- Aim of the task -
Copy out all the lines of the data that hold the word "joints".
Listed records below:
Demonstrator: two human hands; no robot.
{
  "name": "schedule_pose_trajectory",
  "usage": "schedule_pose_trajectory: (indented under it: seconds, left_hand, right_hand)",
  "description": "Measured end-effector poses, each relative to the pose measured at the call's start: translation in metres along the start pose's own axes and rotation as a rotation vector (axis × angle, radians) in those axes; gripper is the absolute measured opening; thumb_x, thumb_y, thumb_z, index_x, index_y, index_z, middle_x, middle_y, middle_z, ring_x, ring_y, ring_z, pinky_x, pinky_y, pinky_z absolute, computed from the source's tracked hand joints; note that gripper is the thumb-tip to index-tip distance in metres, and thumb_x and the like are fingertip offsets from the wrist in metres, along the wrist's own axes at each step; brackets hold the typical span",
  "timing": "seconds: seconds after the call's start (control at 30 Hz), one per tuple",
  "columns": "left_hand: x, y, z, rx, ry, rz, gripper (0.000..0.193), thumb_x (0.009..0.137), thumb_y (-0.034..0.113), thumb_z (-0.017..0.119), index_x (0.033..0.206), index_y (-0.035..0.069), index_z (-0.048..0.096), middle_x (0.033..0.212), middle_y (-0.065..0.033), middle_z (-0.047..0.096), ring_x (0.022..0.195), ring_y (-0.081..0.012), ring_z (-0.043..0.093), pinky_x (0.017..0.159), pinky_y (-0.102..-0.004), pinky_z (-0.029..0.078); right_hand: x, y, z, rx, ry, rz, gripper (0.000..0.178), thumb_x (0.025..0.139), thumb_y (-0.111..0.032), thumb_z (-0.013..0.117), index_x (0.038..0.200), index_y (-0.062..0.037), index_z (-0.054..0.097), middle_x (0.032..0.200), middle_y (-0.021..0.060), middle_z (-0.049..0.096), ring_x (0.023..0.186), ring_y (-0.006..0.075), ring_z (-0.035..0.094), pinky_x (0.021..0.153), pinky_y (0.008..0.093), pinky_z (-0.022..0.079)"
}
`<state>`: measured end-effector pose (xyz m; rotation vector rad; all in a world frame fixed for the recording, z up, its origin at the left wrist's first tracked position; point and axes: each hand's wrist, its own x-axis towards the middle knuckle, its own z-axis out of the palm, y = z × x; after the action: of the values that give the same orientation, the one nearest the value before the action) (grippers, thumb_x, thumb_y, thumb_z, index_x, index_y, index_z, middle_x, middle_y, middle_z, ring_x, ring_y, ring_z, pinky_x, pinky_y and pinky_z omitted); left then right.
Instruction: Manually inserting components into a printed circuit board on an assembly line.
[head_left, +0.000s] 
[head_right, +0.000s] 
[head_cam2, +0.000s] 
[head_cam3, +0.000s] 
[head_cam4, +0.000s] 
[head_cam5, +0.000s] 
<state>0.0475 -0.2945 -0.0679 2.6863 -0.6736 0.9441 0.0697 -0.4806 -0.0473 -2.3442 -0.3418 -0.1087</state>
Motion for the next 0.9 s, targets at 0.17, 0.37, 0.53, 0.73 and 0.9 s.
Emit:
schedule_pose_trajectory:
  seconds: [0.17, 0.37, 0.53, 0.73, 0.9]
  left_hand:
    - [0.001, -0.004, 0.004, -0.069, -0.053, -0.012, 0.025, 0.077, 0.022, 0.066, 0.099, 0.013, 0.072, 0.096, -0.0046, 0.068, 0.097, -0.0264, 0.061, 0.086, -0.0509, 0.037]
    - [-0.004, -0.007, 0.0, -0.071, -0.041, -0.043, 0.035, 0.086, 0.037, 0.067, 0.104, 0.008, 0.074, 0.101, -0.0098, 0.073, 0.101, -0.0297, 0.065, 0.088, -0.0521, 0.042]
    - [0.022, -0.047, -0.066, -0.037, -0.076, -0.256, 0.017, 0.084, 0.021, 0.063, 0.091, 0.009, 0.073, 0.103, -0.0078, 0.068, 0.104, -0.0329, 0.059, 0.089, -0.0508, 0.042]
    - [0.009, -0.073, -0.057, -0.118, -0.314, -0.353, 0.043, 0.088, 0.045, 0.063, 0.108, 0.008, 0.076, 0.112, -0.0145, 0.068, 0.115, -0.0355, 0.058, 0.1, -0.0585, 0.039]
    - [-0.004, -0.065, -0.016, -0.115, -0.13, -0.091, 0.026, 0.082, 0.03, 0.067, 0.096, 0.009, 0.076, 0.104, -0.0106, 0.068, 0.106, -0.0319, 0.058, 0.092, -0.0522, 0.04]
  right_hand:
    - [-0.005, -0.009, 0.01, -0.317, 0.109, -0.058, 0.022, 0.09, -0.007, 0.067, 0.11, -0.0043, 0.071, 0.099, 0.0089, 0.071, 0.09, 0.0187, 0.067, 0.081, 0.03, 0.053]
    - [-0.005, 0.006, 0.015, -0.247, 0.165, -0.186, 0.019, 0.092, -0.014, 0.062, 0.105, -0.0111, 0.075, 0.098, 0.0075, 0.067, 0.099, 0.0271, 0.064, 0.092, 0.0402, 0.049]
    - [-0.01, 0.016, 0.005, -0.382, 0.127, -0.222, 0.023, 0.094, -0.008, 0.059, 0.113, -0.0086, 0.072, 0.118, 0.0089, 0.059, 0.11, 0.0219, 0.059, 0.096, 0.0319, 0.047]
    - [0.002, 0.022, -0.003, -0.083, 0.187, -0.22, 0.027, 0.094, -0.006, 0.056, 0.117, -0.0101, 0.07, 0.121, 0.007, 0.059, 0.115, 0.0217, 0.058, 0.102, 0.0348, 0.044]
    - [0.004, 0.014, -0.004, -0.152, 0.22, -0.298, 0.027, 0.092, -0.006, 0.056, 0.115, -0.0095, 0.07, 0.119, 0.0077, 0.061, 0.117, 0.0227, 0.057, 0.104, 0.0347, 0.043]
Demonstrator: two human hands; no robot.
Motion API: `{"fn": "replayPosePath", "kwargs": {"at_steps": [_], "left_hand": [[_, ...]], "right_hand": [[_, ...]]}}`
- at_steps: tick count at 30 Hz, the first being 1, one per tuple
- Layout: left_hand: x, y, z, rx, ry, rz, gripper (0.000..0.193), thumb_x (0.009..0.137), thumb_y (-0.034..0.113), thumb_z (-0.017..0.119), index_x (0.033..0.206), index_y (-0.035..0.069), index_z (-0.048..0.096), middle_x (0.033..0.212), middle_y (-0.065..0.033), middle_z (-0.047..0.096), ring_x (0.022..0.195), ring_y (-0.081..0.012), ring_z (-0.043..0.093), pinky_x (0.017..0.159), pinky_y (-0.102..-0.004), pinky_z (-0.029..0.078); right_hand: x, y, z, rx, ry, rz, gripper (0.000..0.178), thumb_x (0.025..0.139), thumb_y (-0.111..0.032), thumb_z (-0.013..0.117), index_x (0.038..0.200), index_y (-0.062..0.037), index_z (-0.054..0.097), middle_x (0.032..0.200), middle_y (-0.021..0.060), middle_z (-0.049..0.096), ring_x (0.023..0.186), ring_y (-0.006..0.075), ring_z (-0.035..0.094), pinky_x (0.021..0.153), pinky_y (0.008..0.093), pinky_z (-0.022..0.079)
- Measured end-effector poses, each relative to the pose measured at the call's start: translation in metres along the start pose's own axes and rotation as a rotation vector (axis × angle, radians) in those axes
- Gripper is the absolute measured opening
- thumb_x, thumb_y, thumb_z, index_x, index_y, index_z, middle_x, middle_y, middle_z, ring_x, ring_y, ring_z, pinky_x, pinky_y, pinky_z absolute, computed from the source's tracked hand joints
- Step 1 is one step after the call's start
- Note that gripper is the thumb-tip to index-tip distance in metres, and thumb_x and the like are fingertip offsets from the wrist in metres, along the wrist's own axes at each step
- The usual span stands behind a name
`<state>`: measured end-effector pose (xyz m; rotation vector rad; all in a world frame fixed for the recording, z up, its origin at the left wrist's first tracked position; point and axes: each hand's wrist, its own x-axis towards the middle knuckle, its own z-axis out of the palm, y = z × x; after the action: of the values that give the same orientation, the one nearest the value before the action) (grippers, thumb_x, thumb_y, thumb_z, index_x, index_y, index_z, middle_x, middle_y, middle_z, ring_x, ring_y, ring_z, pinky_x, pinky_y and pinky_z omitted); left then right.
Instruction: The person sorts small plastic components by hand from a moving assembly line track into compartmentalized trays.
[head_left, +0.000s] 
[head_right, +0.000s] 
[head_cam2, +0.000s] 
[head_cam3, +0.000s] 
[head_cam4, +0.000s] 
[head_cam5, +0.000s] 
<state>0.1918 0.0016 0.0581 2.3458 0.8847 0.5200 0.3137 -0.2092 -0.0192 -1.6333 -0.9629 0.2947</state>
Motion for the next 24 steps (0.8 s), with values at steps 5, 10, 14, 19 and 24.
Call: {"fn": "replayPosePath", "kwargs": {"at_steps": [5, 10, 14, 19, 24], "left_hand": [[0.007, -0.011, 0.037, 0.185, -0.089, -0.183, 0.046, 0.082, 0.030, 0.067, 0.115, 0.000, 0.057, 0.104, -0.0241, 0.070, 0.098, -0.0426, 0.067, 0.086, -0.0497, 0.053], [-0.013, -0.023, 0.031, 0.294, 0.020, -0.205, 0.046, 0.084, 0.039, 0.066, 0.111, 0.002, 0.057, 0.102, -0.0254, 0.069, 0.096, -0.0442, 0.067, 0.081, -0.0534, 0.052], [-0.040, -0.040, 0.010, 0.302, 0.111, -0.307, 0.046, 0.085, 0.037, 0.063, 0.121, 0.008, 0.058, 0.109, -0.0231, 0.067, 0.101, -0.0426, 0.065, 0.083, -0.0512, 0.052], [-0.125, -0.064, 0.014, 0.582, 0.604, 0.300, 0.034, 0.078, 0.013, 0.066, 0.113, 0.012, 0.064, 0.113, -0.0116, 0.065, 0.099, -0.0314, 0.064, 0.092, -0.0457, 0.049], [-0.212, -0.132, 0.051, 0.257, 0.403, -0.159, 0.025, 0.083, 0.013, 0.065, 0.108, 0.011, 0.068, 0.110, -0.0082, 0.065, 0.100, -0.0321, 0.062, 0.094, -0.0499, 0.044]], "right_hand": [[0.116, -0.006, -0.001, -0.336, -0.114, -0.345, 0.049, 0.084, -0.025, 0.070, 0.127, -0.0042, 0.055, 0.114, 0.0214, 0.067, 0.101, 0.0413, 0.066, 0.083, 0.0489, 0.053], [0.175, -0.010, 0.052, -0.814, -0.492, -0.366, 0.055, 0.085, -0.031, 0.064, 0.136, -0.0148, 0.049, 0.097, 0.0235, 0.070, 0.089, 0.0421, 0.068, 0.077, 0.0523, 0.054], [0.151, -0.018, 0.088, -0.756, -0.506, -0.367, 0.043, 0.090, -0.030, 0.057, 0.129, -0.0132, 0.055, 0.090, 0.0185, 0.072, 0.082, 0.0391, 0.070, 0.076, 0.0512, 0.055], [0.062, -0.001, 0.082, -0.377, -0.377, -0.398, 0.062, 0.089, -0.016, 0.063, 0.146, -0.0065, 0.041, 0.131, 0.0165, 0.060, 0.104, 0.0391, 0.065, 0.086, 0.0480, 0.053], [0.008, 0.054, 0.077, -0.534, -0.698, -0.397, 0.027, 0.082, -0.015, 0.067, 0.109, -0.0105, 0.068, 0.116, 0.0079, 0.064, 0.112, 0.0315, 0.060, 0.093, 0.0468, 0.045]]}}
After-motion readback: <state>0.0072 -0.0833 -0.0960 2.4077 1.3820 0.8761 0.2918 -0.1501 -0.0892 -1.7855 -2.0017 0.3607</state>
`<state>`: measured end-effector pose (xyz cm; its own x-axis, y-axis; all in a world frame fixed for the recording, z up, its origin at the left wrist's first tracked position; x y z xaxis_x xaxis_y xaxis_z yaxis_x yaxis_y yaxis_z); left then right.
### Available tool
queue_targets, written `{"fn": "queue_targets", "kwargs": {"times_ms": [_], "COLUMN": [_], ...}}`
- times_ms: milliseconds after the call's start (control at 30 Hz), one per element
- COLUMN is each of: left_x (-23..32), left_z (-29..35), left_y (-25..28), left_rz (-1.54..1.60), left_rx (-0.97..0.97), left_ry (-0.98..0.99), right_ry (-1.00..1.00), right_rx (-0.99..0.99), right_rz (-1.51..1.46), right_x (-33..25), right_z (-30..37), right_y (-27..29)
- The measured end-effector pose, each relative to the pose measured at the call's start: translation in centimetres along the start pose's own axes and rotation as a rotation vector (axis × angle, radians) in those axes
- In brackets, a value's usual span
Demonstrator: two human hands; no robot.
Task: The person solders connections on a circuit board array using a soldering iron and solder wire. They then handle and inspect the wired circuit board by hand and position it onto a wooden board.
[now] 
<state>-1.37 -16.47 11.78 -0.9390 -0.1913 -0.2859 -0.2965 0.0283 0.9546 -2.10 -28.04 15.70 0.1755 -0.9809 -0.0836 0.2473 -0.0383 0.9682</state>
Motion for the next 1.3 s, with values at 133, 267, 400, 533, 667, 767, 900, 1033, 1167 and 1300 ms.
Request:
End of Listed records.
- Task output -
  "description": "Measured end-effector poses, each relative to the pose measured at the call's start: translation in metres along the start pose's own axes and rotation as a rotation vector (axis × angle, radians) in those axes; gripper is the absolute measured opening; thumb_x, thumb_y, thumb_z, index_x, index_y, index_z, middle_x, middle_y, middle_z, ring_x, ring_y, ring_z, pinky_x, pinky_y, pinky_z absolute, computed from the source's tracked hand joints; note that gripper is the thumb-tip to index-tip distance in metres, and thumb_x and the like are fingertip offsets from the wrist in metres, along the wrist's own axes at each step; brackets hold the typical span",
- thumb_x, thumb_y, thumb_z, index_x, index_y, index_z, middle_x, middle_y, middle_z, ring_x, ring_y, ring_z, pinky_x, pinky_y, pinky_z absolute, computed from the source's tracked hand joints

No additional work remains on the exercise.